New Zealand environmental activist and political candidate

Taitoa Wihone ( Luke Leon Taitoa Wijohn; born 25 February 2002) is a New Zealand environmental activist and political candidate.

==Personal life==
Wihone was born on 25 February 2002. He is of Māori descent. His iwi are Ngāpuhi, Ngāi Tūhoe, and Te Rarawa. He attended Māori immersion class at Richmond Road School and later attended Western Springs College, where he was captain of the hockey team. His mother Elisa Lavelle Wijohn was a breast cancer advocate until her death in 2022.

==Activism and politics==
In 2017, Wihone volunteered on Julie Anne Genter's election campaign. In 2019, he helped lead the School Strike for Climate in Auckland, with a turnout of 80,000. He accepted the Ambassador of Conscience Award on behalf of the movement.

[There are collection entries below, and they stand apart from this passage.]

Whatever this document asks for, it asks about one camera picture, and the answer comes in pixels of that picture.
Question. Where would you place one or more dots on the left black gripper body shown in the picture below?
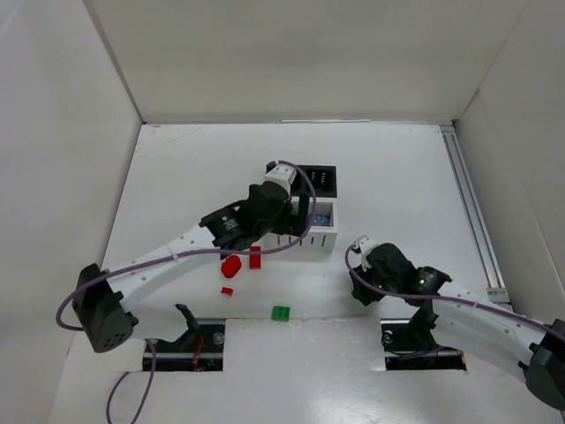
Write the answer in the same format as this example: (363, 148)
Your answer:
(289, 216)

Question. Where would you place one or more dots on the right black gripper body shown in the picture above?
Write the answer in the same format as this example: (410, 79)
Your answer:
(365, 288)

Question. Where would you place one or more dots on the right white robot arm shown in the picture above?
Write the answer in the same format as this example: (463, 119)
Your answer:
(449, 316)

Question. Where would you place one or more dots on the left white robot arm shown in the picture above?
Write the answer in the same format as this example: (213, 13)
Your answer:
(104, 300)

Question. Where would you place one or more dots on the red rectangular lego brick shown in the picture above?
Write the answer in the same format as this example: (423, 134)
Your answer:
(255, 258)

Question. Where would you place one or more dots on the purple printed lego in container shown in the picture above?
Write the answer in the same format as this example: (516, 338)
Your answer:
(322, 220)

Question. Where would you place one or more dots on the white two-compartment container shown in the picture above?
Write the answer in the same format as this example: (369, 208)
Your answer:
(319, 240)

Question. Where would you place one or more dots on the black two-compartment container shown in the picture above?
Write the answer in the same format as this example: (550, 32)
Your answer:
(322, 177)

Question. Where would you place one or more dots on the red heart-shaped lego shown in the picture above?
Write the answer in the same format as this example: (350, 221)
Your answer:
(231, 266)

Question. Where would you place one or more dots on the light green lego brick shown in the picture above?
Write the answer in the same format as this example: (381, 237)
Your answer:
(280, 313)

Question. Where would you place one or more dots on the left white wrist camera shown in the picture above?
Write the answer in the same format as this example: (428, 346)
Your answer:
(280, 174)

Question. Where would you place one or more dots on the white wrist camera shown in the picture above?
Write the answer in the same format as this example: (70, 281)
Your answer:
(280, 174)
(362, 247)

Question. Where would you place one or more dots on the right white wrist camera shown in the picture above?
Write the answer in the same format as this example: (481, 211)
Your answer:
(362, 247)

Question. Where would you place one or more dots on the aluminium rail on right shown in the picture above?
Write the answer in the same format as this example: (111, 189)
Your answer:
(495, 286)

Wihone was selected by Chlöe Swarbrick for the 2019 New Zealand Youth Parliament. During general debate, he moved for the Youth Parliament to declare a climate emergency. The motion was passed in two minutes. Wihone and 78 other Youth MPs signed an open letter to their adult counterparts urging them to also declare a climate emergency.

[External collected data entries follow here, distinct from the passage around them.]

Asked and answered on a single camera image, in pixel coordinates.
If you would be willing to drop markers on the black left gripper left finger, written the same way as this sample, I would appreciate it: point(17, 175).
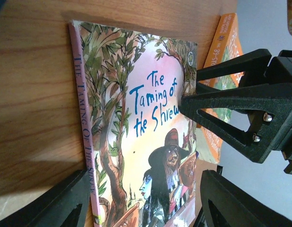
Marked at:
point(64, 205)

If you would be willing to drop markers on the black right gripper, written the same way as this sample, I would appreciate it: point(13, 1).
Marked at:
point(255, 118)

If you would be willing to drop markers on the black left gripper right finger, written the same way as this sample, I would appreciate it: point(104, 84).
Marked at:
point(226, 205)

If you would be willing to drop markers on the pink Taming Shrew book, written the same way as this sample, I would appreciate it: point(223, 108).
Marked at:
point(140, 150)

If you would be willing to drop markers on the orange Treehouse book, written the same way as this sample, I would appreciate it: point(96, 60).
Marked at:
point(225, 46)

In August 2019, Wihone and 13 other teenagers received a one year ban from parliament grounds by Speaker Trevor Mallard for singing "Tūtira Mai Ngā Iwi" and flying the Tino Rangatiratanga flag in the public gallery in support of the protests at Ihumātao.

Wihone was selected in February 2020 to contest Mount Albert in the 2020 New Zealand general election. Of several teen candidates, he was the youngest, turning 18 less than 8 months from the election. As with most Green Party candidates, he was campaigning primarily for the party vote. He was placed 18th on the party list. In the election he came third with 5.56% of the vote, and his list placement was not high enough to enter parliament.

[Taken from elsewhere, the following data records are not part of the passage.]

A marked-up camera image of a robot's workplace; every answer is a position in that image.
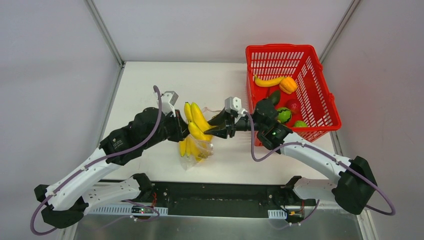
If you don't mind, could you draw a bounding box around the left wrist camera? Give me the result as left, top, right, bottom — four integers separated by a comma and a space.
160, 91, 179, 117

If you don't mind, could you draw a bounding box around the red toy apple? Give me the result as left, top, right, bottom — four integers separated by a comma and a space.
285, 99, 301, 115

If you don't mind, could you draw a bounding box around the clear zip top bag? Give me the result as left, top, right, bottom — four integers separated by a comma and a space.
178, 102, 214, 171

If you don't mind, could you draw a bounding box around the dark green avocado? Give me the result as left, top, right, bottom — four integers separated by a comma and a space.
267, 90, 281, 106

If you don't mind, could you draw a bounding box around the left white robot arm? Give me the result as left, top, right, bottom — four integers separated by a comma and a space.
34, 104, 231, 229

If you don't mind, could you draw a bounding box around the toy watermelon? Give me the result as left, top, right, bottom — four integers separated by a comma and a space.
277, 107, 292, 124

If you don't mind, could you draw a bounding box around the red plastic basket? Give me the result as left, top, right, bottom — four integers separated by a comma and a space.
245, 43, 342, 142

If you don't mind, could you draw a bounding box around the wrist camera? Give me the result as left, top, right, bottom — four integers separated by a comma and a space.
160, 91, 179, 117
224, 96, 246, 118

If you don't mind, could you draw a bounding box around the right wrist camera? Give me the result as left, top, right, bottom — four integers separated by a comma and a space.
224, 96, 246, 118

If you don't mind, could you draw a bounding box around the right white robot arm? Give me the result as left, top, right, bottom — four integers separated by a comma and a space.
204, 97, 378, 215

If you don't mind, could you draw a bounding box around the yellow banana bunch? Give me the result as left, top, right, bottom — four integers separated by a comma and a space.
184, 102, 213, 142
195, 140, 214, 159
178, 137, 202, 162

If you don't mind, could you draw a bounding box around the single yellow banana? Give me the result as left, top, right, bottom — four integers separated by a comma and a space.
253, 75, 286, 88

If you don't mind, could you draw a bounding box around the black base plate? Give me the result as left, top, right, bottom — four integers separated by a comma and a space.
134, 181, 316, 219

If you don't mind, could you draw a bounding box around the orange toy pepper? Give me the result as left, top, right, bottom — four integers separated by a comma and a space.
278, 76, 298, 95

On 27 August 2021, while under COVID-19 lockdown, Wihone observed the police in Wellington arresting a man and made a video of it. The police threatened to arrest him.

Wihone encouraged Swarbrick to challenge party co-leader James Shaw in the 2022 Green Party of Aotearoa New Zealand co-leadership election, but she declined.

Wihone supports lowering the voting age and improving civics education in schools. He supports a wealth tax and cannabis legalisation.